=== ACTIVITY ===
Every line from the one with "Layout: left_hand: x" to the one with "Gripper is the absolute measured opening", including those two, is to be copied exactly; all other lines of the entries below are left out.

Dataset entries

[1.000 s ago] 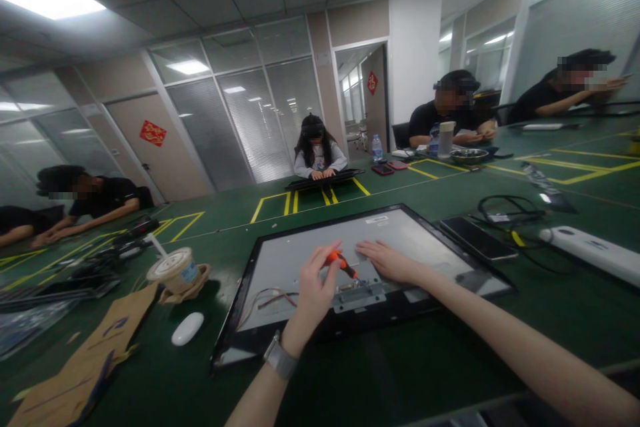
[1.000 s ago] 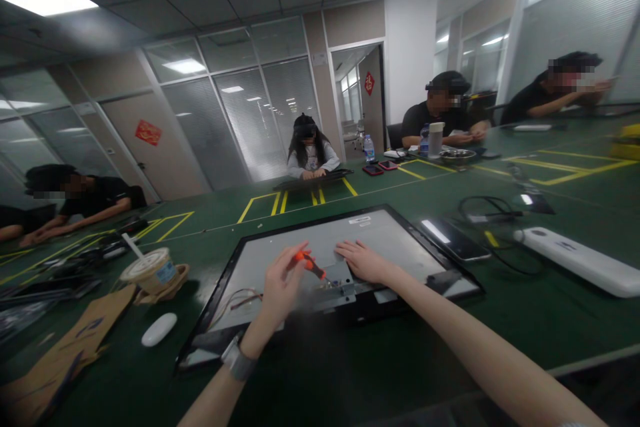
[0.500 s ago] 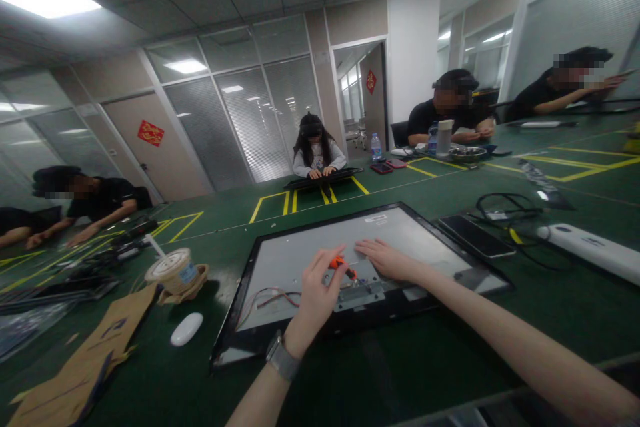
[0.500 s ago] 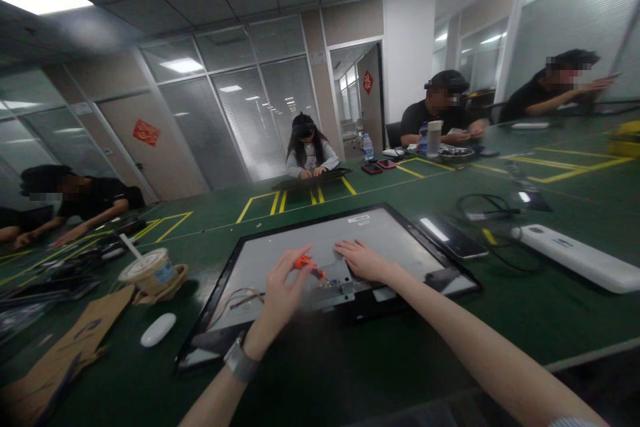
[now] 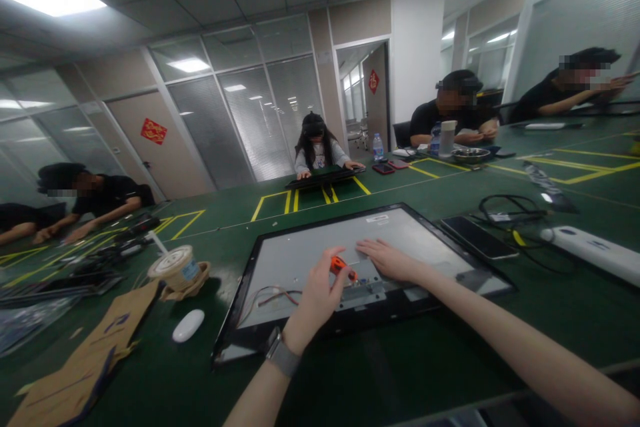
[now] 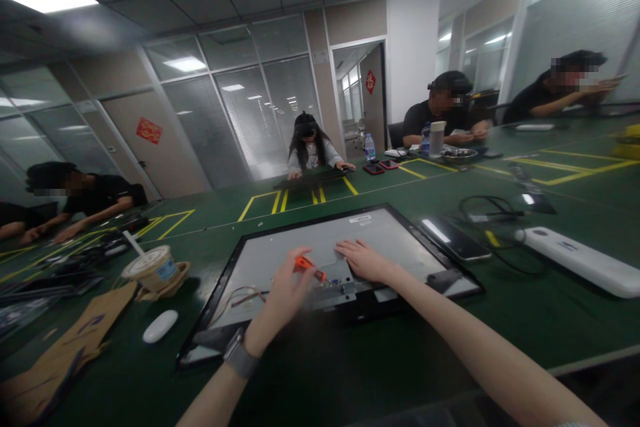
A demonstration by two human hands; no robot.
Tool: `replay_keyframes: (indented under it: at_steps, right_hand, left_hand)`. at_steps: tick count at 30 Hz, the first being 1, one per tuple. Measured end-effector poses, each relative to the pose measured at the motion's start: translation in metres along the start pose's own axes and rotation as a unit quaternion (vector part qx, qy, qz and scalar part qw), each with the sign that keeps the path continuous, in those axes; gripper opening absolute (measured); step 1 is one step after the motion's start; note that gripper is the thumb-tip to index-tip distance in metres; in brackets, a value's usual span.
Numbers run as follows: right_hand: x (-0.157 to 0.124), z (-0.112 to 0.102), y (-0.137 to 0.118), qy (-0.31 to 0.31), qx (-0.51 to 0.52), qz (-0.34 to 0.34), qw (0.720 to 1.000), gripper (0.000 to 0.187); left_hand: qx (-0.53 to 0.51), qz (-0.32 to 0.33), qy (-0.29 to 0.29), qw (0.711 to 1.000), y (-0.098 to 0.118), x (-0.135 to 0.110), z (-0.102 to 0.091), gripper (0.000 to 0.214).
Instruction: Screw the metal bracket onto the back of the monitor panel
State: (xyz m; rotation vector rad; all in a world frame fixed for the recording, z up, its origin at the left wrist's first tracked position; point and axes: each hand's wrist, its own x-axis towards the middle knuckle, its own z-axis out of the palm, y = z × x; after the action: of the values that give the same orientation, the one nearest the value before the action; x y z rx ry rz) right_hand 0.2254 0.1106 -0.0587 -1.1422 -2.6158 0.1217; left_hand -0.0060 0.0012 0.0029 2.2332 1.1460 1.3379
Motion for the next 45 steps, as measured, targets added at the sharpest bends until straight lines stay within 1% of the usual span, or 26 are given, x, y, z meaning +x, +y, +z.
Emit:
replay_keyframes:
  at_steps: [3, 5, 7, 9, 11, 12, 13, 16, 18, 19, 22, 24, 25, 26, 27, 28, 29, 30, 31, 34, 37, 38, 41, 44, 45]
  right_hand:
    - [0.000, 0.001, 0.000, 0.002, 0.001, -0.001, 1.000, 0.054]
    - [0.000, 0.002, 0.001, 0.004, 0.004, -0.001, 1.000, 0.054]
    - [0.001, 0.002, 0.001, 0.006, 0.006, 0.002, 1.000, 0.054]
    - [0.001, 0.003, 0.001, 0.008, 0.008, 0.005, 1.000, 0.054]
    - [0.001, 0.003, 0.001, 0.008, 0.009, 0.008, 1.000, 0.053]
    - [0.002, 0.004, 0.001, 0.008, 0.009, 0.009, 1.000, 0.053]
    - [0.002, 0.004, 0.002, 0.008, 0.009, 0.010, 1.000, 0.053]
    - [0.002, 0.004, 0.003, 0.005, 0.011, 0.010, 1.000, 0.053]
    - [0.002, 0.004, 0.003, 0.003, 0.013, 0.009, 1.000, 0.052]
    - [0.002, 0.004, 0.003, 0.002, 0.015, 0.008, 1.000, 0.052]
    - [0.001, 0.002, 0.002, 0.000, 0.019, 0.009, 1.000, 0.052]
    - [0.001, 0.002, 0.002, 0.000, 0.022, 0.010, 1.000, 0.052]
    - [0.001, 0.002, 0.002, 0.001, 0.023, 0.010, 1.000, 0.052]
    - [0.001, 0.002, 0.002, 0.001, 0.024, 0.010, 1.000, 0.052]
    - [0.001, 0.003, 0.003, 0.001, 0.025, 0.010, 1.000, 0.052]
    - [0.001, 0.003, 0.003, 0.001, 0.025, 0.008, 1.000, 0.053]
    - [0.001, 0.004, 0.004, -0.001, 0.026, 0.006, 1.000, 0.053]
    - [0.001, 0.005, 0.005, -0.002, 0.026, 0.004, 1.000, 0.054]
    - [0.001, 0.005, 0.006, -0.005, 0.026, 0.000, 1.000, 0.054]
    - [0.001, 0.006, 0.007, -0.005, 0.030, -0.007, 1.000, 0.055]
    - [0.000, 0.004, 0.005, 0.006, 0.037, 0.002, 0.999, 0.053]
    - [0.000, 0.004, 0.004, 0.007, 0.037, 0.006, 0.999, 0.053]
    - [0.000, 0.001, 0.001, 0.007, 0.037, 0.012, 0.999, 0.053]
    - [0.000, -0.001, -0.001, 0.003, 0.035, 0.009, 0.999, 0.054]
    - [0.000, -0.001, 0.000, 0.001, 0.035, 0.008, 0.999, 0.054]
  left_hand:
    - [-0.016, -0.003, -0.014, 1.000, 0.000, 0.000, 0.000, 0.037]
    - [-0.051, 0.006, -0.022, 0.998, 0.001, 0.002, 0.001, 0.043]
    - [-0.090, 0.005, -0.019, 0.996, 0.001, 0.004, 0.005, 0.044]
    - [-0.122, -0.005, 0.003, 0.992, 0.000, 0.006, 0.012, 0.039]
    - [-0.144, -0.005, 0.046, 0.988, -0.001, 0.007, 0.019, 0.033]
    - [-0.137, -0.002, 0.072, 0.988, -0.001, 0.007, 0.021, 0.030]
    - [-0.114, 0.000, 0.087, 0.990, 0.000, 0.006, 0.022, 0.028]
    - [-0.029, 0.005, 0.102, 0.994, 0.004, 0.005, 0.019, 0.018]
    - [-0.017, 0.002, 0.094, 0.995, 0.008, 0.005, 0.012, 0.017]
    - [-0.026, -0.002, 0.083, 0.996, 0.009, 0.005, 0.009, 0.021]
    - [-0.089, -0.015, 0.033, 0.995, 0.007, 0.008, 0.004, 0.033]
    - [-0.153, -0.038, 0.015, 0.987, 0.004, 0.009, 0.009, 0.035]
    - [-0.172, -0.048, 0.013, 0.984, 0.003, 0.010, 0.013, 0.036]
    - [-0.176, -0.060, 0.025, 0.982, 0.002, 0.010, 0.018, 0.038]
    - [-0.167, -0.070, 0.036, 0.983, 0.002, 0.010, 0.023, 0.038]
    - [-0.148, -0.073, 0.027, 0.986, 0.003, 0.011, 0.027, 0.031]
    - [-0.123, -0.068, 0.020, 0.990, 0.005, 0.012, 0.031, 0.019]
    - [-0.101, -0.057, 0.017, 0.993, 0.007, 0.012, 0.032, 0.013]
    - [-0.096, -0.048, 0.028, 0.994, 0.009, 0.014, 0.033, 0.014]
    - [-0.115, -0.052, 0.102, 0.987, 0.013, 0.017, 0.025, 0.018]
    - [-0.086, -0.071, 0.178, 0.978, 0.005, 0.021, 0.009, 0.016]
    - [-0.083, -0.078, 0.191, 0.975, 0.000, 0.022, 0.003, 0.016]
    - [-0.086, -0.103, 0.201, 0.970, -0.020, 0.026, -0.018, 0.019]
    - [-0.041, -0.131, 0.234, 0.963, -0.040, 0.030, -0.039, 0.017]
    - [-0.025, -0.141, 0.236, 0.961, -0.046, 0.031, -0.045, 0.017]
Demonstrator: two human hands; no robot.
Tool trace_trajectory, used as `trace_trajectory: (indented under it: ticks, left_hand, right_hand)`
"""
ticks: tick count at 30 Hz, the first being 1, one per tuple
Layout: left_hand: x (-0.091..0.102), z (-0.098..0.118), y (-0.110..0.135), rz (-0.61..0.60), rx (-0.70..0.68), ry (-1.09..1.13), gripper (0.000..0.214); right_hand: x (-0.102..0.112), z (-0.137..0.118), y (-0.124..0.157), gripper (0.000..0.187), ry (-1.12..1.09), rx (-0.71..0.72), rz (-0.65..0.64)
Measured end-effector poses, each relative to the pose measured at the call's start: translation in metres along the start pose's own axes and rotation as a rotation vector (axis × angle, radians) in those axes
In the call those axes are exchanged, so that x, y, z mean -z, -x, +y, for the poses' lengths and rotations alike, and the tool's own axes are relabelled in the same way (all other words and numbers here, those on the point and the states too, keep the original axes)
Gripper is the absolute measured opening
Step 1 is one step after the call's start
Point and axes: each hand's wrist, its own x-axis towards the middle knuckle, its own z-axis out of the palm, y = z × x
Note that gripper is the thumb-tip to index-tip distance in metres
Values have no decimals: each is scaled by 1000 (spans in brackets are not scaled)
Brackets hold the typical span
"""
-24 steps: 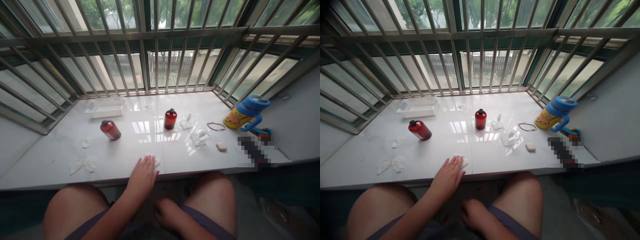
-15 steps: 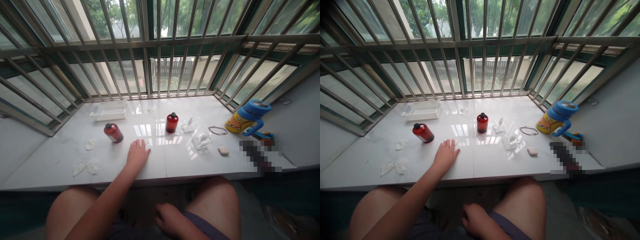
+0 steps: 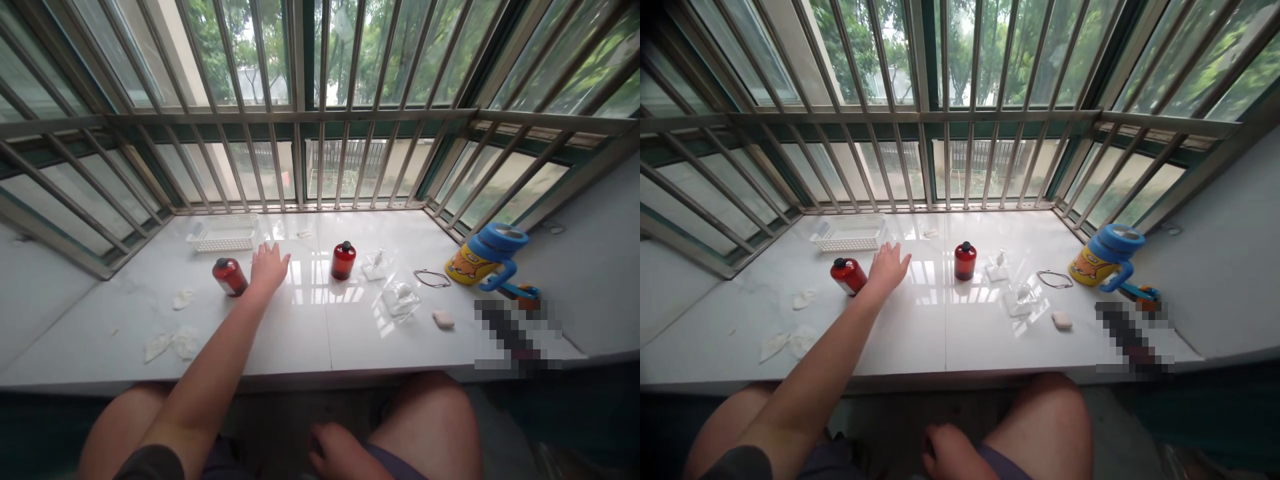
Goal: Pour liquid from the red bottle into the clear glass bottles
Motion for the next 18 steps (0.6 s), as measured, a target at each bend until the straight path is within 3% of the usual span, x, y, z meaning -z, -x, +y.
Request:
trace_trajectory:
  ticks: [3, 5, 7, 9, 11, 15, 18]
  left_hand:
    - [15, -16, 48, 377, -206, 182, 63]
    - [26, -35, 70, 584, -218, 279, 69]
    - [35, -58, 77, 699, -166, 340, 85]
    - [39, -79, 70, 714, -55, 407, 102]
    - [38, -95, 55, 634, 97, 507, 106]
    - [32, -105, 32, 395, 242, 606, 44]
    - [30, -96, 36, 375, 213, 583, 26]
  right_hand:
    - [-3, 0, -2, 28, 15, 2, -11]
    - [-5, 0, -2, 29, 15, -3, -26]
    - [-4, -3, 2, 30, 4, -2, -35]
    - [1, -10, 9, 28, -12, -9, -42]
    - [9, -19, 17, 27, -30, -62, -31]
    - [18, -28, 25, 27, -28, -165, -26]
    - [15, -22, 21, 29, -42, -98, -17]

=== EXPECTED ANSWER ===
Layout: left_hand: x (-0.091..0.102), z (-0.098..0.118), y (-0.110..0.135), rz (-0.61..0.60), rx (-0.70..0.68), ry (-1.09..1.13), gripper (0.000..0.214); right_hand: x (-0.102..0.112), z (-0.137..0.118), y (-0.124..0.157), gripper (0.000..0.187), ry (-1.12..1.09), rx (-0.71..0.72), rz (-0.65..0.64)
Measured end-effector poses, each relative to the pose measured at the call's start: translation in metres along the start pose's own axes and rotation as a rotation vector (axis × angle, radians) in those axes
In the call those axes are exchanged, so that x, y, z mean -z, -x, +y, for the poses' lengths and rotations alike, and the tool's own axes are relabelled in the same way (all other words and numbers here, those on the point and the states too, keep the original axes)
Gripper is the absolute measured opening

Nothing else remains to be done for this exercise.